◆ The problem
Filter the records below down to lines containing "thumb".

--- Records shown Enclosed Below ---

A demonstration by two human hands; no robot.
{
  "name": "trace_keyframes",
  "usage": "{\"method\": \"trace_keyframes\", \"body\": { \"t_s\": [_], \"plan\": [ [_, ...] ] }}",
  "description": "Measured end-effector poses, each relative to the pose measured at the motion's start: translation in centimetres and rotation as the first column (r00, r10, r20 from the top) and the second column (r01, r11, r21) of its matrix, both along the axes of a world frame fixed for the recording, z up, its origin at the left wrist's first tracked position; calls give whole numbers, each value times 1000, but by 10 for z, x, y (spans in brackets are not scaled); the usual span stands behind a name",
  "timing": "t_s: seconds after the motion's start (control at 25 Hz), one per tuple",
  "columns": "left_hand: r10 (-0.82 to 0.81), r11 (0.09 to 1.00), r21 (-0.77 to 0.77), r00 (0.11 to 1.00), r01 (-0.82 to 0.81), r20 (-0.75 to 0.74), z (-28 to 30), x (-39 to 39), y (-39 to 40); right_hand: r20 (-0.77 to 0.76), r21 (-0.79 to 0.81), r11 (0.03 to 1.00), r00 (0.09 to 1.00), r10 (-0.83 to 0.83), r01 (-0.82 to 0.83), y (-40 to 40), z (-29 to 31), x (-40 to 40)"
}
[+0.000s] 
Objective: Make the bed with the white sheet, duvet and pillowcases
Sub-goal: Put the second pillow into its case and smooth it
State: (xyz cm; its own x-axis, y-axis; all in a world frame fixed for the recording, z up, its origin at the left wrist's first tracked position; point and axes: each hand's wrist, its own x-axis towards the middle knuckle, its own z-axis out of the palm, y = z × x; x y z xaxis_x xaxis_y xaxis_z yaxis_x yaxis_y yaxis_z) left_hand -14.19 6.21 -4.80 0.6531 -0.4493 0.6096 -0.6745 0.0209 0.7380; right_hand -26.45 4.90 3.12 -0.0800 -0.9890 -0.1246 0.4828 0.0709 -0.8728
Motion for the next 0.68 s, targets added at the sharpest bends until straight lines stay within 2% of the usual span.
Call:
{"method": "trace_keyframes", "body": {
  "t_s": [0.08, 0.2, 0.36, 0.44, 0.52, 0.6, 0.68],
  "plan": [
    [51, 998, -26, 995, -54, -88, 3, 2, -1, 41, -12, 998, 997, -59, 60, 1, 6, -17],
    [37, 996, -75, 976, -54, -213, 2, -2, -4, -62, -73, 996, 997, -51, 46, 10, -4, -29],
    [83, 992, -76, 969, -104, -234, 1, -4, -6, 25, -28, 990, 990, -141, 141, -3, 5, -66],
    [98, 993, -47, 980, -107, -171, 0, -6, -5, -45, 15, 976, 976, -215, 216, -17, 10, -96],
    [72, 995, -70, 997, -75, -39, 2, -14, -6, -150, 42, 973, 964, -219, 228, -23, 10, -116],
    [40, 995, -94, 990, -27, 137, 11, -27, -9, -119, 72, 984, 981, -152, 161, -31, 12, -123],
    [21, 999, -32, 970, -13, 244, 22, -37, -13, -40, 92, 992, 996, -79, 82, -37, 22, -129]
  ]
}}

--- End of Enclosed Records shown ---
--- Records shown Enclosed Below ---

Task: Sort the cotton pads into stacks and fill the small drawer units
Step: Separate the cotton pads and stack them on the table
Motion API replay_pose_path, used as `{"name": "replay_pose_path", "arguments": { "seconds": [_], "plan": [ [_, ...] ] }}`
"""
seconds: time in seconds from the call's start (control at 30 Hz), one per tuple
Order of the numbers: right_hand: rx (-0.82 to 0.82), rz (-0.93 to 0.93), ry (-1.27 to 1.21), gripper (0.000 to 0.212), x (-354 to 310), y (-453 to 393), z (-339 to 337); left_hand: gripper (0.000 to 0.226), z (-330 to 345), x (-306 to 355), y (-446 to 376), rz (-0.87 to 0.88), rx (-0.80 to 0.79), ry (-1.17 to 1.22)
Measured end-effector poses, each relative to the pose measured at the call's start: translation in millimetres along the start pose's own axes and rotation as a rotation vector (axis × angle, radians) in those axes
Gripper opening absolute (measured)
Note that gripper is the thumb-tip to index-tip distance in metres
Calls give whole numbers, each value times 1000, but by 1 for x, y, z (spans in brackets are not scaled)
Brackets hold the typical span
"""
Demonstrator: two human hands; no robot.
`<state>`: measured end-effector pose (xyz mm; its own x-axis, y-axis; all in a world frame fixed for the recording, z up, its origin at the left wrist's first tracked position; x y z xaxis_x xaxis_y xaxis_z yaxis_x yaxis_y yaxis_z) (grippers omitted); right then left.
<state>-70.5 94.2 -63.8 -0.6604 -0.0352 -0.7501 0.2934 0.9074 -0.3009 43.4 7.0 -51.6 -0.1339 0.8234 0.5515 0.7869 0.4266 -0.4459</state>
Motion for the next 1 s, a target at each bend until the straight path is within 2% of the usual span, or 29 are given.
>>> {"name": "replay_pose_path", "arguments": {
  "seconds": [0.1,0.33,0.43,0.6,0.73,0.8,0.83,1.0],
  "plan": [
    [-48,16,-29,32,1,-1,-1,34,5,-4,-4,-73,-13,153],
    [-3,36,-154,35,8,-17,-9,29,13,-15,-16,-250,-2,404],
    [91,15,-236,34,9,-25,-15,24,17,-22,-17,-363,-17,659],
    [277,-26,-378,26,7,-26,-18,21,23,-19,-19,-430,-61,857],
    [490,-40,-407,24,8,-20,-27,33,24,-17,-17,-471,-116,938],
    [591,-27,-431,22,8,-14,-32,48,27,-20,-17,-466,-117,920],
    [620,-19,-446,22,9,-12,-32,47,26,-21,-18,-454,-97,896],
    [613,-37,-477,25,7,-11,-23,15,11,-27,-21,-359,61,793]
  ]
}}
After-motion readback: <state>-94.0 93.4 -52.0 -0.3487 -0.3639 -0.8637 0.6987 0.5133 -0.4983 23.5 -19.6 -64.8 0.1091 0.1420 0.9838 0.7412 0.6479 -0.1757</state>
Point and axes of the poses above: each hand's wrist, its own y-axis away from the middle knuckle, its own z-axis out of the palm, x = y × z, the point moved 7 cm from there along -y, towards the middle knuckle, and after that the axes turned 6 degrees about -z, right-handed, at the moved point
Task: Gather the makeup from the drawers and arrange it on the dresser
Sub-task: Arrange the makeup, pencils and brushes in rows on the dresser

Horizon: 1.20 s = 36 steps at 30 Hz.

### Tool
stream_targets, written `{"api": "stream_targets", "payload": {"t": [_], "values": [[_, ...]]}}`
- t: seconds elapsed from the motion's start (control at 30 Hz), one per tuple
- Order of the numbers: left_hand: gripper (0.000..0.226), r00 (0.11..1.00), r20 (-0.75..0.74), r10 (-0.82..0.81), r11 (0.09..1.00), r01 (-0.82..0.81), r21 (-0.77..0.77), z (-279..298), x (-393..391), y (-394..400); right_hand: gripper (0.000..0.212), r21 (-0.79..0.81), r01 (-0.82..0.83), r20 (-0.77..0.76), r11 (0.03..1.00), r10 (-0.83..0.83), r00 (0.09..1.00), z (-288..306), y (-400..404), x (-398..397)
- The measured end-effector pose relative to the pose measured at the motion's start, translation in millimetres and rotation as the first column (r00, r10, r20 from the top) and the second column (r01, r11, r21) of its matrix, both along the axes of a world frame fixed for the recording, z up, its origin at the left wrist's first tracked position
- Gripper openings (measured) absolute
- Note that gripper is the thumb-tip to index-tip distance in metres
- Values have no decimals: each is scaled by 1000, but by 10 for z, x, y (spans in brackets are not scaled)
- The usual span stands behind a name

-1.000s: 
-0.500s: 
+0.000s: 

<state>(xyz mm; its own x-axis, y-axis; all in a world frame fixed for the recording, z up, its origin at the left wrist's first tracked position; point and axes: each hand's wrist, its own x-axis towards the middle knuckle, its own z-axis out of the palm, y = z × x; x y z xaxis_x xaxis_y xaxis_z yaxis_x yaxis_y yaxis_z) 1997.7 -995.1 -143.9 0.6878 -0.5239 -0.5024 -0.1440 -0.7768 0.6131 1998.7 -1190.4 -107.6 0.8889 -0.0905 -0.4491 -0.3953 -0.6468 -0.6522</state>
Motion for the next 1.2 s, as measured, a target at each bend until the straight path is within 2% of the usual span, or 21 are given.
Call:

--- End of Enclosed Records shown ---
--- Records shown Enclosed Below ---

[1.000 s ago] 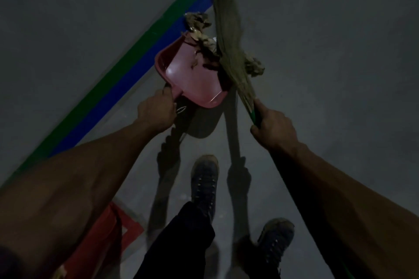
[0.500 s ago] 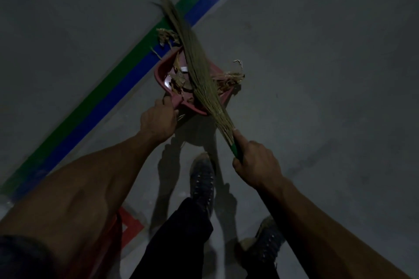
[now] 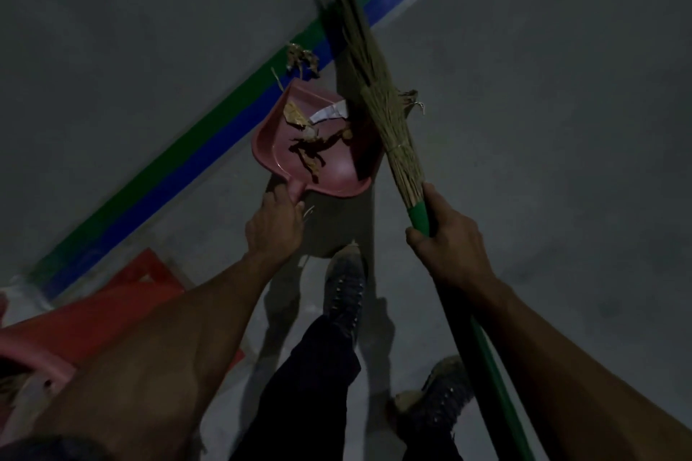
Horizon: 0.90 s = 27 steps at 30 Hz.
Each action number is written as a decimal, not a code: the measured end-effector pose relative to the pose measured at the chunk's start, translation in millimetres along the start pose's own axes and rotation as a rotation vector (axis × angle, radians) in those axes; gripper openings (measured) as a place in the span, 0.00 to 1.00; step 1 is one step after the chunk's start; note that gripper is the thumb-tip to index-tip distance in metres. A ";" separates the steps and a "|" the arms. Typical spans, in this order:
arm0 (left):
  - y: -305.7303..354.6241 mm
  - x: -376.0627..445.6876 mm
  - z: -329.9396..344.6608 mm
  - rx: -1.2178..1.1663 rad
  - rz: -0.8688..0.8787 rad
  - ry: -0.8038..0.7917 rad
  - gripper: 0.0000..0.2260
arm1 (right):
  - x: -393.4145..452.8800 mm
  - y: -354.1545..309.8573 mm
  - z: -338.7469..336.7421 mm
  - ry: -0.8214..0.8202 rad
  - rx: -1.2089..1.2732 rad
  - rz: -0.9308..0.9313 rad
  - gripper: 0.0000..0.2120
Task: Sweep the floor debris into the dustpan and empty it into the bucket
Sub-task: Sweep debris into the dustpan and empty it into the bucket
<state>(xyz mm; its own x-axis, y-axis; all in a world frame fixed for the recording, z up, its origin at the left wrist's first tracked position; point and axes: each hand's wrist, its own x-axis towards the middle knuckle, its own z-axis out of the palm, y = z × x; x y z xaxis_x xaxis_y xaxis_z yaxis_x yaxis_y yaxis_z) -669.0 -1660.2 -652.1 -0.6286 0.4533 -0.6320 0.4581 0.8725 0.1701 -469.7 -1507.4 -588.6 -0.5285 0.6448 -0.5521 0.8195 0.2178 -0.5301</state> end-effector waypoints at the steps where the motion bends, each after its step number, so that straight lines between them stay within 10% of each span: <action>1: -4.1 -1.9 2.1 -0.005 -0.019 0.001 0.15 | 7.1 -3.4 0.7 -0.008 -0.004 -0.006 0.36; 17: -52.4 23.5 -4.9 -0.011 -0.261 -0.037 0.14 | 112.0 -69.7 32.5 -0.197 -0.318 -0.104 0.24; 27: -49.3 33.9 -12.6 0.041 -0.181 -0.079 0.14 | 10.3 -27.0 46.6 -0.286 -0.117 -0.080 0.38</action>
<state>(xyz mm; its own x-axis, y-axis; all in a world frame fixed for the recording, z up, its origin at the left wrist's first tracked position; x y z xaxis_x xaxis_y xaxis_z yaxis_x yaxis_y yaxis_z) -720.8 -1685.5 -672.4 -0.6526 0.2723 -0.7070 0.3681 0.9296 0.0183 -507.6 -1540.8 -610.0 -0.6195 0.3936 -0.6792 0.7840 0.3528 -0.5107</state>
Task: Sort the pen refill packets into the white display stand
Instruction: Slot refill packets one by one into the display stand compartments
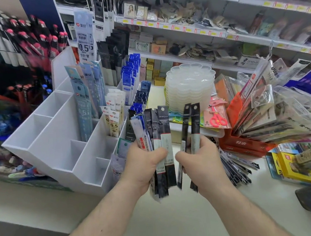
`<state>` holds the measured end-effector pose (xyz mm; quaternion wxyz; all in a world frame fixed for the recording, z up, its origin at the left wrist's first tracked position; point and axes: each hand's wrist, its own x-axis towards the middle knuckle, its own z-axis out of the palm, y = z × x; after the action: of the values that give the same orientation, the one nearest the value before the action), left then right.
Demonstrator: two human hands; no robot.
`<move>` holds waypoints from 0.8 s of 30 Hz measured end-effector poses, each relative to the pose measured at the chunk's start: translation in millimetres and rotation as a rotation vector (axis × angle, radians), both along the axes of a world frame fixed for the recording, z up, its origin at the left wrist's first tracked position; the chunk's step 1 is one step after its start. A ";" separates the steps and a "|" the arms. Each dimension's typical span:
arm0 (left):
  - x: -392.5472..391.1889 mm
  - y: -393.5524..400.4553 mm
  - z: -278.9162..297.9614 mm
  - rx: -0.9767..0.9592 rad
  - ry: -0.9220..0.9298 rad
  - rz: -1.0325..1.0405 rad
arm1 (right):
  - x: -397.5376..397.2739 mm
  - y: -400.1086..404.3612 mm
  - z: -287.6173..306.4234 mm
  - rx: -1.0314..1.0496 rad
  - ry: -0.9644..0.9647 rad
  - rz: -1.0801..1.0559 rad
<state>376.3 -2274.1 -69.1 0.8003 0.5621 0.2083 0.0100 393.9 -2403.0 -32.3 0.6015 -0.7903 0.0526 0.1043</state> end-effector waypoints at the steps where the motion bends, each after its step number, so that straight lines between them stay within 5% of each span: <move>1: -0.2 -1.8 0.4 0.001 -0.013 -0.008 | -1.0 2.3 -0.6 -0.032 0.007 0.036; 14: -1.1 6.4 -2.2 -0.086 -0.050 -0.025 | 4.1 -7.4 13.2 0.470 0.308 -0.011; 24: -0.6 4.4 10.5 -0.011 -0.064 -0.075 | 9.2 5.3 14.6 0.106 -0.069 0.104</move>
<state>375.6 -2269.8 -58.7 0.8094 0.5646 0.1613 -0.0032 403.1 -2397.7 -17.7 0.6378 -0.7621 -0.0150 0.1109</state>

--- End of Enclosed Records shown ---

◆ Result of this task
Note that gripper is the thumb-tip to index-tip distance in metres
- Note that gripper is the thumb-tip to index-tip distance in metres
Each action number is written as a decimal, not a code: the measured end-effector pose relative to the pose measured at the chunk's start, translation in millimetres along the start pose's own axes and rotation as a rotation vector (axis × angle, radians) in those axes; gripper openings (measured) as a place in the span, 0.00 to 1.00; step 1 is one step after the chunk's start; note that gripper is the thumb-tip to index-tip distance in metres. A ";" separates the steps and a "|" the arms. Typical spans, in this order:

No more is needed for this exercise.